Next, we retrieved all TF genes showing pseudotime-dependent expression patterns in each subtrajectory (p value <0.001, Figures 5B and 5C). Of them, 31 and 27 TFs were activated and repressed in NB4, respectively; 79 and 5 TFs were activated and repressed in HL60, respectively.
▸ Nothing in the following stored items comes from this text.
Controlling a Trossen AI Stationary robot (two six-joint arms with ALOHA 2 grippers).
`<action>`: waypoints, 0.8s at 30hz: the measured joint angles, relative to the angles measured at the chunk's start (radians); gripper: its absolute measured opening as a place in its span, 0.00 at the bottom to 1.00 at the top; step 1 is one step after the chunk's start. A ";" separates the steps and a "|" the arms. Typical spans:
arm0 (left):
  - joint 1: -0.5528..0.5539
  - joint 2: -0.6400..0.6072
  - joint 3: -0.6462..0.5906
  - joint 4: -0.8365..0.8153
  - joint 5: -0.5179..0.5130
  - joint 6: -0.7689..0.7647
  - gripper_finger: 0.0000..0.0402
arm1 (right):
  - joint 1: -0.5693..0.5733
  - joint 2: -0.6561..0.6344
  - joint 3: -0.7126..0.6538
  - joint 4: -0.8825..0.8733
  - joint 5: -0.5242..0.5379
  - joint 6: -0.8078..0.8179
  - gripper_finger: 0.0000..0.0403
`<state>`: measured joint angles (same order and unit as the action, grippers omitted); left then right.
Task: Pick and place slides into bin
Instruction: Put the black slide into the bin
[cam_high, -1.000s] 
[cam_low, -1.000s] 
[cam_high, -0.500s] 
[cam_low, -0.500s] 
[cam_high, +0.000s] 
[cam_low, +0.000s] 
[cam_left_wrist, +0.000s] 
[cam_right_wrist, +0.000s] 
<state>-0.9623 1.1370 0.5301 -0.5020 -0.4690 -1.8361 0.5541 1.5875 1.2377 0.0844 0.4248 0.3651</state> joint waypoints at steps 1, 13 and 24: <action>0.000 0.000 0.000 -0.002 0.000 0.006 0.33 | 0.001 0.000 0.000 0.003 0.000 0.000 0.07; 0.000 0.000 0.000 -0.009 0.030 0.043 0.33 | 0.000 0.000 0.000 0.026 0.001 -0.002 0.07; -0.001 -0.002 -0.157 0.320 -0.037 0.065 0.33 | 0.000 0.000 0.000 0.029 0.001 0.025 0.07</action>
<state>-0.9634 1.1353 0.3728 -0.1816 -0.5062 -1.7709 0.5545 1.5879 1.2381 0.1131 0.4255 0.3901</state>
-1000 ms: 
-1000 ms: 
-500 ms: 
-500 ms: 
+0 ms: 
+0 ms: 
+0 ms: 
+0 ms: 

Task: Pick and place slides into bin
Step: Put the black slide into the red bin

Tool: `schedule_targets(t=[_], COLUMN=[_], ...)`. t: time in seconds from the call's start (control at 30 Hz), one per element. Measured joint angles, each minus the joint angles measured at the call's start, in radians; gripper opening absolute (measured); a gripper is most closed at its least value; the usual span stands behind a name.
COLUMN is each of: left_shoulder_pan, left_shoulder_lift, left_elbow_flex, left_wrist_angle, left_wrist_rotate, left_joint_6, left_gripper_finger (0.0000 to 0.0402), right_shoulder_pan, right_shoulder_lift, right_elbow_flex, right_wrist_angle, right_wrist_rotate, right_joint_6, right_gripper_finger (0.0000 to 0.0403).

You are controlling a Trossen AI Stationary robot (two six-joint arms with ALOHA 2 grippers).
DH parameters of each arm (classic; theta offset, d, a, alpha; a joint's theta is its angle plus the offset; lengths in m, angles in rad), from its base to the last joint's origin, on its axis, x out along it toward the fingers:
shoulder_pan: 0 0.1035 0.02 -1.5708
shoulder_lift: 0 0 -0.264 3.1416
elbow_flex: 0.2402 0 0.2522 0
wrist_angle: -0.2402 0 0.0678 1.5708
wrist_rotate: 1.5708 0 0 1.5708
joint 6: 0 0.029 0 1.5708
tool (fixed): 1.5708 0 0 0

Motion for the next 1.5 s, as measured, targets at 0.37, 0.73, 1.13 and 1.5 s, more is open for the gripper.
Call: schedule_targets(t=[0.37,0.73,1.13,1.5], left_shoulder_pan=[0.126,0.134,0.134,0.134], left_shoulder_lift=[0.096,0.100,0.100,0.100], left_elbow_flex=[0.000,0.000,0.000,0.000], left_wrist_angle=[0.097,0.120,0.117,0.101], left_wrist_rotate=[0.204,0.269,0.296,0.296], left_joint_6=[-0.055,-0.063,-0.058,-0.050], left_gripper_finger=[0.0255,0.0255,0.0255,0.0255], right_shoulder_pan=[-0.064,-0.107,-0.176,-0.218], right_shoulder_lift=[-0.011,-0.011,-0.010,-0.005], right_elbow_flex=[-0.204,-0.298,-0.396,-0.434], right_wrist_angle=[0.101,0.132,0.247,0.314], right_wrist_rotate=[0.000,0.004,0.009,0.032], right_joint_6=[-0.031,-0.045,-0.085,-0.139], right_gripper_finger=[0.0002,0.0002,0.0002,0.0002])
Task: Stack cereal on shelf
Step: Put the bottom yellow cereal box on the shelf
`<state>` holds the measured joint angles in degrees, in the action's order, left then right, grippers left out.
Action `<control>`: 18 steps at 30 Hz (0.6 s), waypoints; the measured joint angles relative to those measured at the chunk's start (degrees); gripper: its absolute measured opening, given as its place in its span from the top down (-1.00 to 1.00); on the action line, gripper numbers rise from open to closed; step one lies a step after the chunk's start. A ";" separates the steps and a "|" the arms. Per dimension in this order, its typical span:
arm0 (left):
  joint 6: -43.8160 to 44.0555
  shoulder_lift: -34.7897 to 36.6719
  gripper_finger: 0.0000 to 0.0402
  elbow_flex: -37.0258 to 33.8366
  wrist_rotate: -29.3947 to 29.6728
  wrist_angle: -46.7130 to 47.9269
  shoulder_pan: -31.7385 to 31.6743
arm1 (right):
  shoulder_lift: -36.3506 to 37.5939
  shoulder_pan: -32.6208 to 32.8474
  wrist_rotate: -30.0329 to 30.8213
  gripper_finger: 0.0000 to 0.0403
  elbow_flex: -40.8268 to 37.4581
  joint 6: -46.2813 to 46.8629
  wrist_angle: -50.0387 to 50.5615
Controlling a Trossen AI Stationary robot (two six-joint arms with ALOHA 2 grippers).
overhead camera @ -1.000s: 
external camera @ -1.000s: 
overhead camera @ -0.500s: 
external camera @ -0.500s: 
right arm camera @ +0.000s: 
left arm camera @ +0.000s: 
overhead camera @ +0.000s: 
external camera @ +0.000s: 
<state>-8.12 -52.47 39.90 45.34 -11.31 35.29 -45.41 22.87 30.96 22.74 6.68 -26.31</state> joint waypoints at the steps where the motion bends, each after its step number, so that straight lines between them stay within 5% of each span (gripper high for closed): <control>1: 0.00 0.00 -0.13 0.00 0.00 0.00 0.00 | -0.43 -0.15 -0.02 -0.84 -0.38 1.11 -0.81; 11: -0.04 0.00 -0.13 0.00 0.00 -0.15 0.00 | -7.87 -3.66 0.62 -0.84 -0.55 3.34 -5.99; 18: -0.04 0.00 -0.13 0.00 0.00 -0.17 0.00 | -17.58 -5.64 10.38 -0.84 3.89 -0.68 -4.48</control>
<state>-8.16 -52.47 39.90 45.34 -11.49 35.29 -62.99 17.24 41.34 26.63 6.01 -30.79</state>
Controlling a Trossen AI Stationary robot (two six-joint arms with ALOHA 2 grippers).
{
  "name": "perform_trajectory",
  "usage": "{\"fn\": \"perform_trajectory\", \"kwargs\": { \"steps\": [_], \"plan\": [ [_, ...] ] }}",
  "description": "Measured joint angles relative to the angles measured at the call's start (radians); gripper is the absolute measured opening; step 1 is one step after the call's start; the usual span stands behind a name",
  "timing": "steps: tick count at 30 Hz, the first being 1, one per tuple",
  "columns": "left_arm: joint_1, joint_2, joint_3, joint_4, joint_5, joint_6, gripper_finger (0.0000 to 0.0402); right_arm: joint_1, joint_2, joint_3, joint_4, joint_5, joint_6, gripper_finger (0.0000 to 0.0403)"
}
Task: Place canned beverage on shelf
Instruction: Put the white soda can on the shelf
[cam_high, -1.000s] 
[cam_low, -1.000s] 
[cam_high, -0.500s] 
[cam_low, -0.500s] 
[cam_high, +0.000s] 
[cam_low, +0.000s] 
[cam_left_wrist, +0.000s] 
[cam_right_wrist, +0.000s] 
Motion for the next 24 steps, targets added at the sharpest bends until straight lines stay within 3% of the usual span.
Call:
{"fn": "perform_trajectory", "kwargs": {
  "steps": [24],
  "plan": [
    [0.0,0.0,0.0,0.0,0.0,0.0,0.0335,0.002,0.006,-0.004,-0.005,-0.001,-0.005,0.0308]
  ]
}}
Only 9 TFs were shared (five were activated: IRF1, HIF1A, STAT1, NCOA3, and MTF1; four were repressed: DNMT1, MYB, PA2G4, and YBX1) (Figures 5B and 5C). The pseudotime-dependent genes in NB4 were only significantly associated with myeloid lineages, whereas those in HL60 were significantly associated with both myeloid and lymphocyte lineages (Figure 5D). Furthermore, at the single branch point in the NB4 subtrajectory, canonical granulocyte differentiation TFs such as SPI1, CEBPE, and STAT1 were again found to be upregulated along the axis of differentiation (Figure 5E). However, in the branch point of HL60, the branch-dependent TFs were YBX1, NR6A1, HIVEP3, and NFAT5. Of them, only NFAT5 was previously implicated in T cell development (Trama et al., 2000). Thus, although many TFs associated myeloid and lymphocyte lineages were induced in HL60, they appeared not to be involved in the fate decision at a late phase of differentiation (i.e. after 3 days post ATRA treatment).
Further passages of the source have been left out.